Tribunal Administratif d'Orléans — Décision N° TA45-2305172

vendredi 9 janvier 2026

JuridictionTribunal Administratif d'Orléans
SectionTribunal Administratif d'Orléans
N° DossierTA45-2305172
TypeOrdonnance
RecoursPlein contentieux
PublicationD
Avocat requérantSCP ODILE BORDIER

Résumé IA

Le Tribunal Administratif d'Orléans a été saisi par M. A... d'une requête contestant le montant de son indemnisation forfaitaire de 7 000 euros, allouée par la commission nationale indépendante de reconnaissance et de réparation des préjudices subis par les harkis sur le fondement de la loi n° 2022-229 du 23 février 2022. En défense, l'Office national des combattants et des victimes de guerre a fait valoir qu'une indemnisation supplémentaire de 8 000 euros avait été versée au requérant. Le tribunal, constatant que M. A... n'a pas confirmé expressément le maintien de sa requête après y avoir été invité, a prononcé son désistement d'instance par ordonnance, en application des articles R. 222-1 et R. 612-5-1 du code de justice administrative.

Texte intégral

Vu la procédure suivante :

Par une requête, enregistrée le 19 décembre 2023, M. B... A..., représenté par Me Bordier, demande au tribunal d’annuler la décision du 19 octobre 2023 de la commission nationale indépendante de reconnaissance et de réparation des préjudices subis par les harkis et les autres personnes rapatriées d'Algérie en tant qu’elle limite le montant de son indemnisation forfaitaire, sur le fondement de l’article 3 de la loi n° 2022-229 du 23 février 2022, à la somme de 7 000 euros.

Par un mémoire en défense, enregistré le 8 octobre 2024, l’Office national des combattants et des victimes de guerre (ONaCVG) conclut au rejet de la requête dès lors qu’il a été fait droit à la demande du requérant et qu’une indemnisation supplémentaire de 8 000 euros lui a été versée.

La requête a été communiquée au Premier ministre qui n’a pas produit de mémoire en défense.
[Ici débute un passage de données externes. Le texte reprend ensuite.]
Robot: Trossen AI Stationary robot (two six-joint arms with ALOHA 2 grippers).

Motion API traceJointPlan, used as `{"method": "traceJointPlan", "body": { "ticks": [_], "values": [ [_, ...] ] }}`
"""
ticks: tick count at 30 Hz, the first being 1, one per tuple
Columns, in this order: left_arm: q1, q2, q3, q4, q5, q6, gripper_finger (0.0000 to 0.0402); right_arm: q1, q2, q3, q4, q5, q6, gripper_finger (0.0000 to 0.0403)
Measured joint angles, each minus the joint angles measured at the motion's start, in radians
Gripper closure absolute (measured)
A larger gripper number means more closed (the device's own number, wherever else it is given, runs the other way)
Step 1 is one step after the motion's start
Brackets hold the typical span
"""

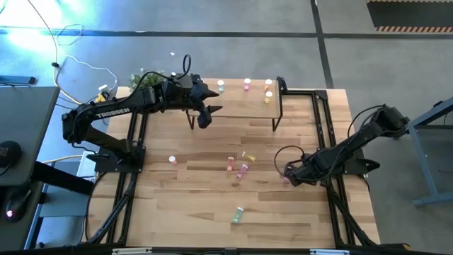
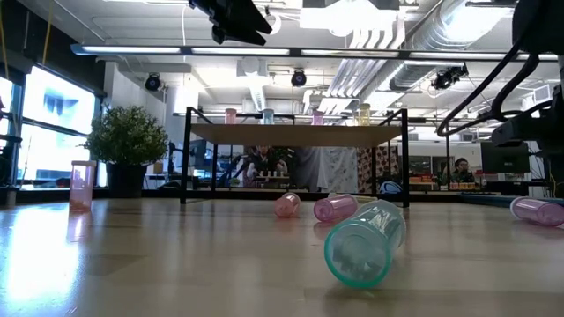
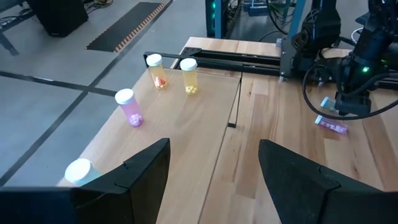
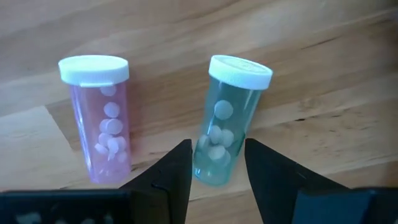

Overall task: Pick and place medicine bottles onto shelf by color
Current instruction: Put the top right blue pill bottle on the shelf aligned with the other blue pill bottle

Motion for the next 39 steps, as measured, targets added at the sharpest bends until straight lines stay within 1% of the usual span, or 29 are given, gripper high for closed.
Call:
{"method": "traceJointPlan", "body": {
  "ticks": [7, 15, 24, 29, 35, 39],
  "values": [
    [0.000, 0.000, 0.000, 0.000, 0.000, 0.008, 0.0165, 0.000, 0.005, 0.000, 0.015, -0.009, 0.000, 0.0271],
    [0.000, 0.000, 0.000, 0.000, 0.001, 0.009, 0.0165, 0.000, 0.005, 0.001, 0.010, -0.009, -0.012, 0.0322],
    [0.000, 0.000, 0.000, -0.036, 0.004, -0.017, 0.0165, 0.001, -0.008, 0.013, 0.019, -0.007, -0.106, 0.0329],
    [0.000, 0.000, 0.000, -0.087, 0.021, -0.102, 0.0165, 0.003, -0.017, 0.086, 0.018, 0.053, -0.237, 0.0330],
    [-0.007, 0.000, 0.000, -0.112, 0.153, -0.300, 0.0165, -0.006, -0.017, 0.192, 0.019, 0.145, -0.497, 0.0331],
    [-0.035, 0.000, 0.000, -0.112, 0.174, -0.407, 0.0165, -0.029, -0.017, 0.235, 0.037, 0.204, -0.678, 0.0331]
  ]
}}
Vu les autres pièces du dossier.

Vu le code de justice administrative.


Considérant ce qui suit :

Aux termes de l’article R. 222-1 du code de justice administrative : « (…) les présidents de formation de jugement des tribunaux (…) peuvent, par ordonnance : / 1 donner acte des désistements (...) ». Aux termes de l’article R. 612-5-1 du même code : « Lorsque l’état du dossier permet de s’interroger sur l’intérêt que la requête conserve pour son auteur, le président de la formation de jugement (…) peut inviter le requérant à confirmer expressément le maintien de ses conclusions. La demande qui lui est adressée mentionne que, à défaut de réception de cette confirmation à l’expiration du délai fixé, qui ne peut être inférieur à un mois, il sera réputé s’être désisté de l’ensemble de ses conclusions ».

L’état du dossier permettant de s’interroger sur l’intérêt que la requête conservait pour son auteur, M. A... a été invité, par un courrier du 30 octobre 2025 de la présidente de la 4ème chambre, à confirmer expressément le maintien de sa requête et informé qu’à défaut de confirmation dans le délai d’un mois il serait réputé s’être désisté de l’ensemble de ses conclusions. Ce courrier a été mis à la disposition du conseil du requérant le jour même par voie dématérialisée sur l’application Télérecours et est réputé avoir été notifié à l’issue d’un délai de deux jours ouvrés à compter de cette date, faute d’avoir été consulté dans ce délai, conformément à l’article R. 611-8-6 du code de justice administrative. M. A... n’ayant pas répondu expressément à l’invitation qui lui était faite dans le délai imparti, il est réputé s’être désisté de sa requête. Il y a lieu de lui donner acte de ce désistement.


O R D O N N E :


Article 1er : Il est donné acte du désistement d’instance de M. A....

Article 2 : La présente ordonnance sera notifiée à M. B... A..., à l’Office national des combattants et des victimes de guerre et au Premier ministre

Fait à Orléans, le 9 janvier 2026.


La présidente de la 4ème chambre,





Sophie LESIEUX

La République mande et ordonne au Premier ministre en ce qui le concerne ou à tous commissaires de justice à ce requis en ce qui concerne les voies de droit commun, contre les parties privées, de pourvoir à l’exécution de la présente décision.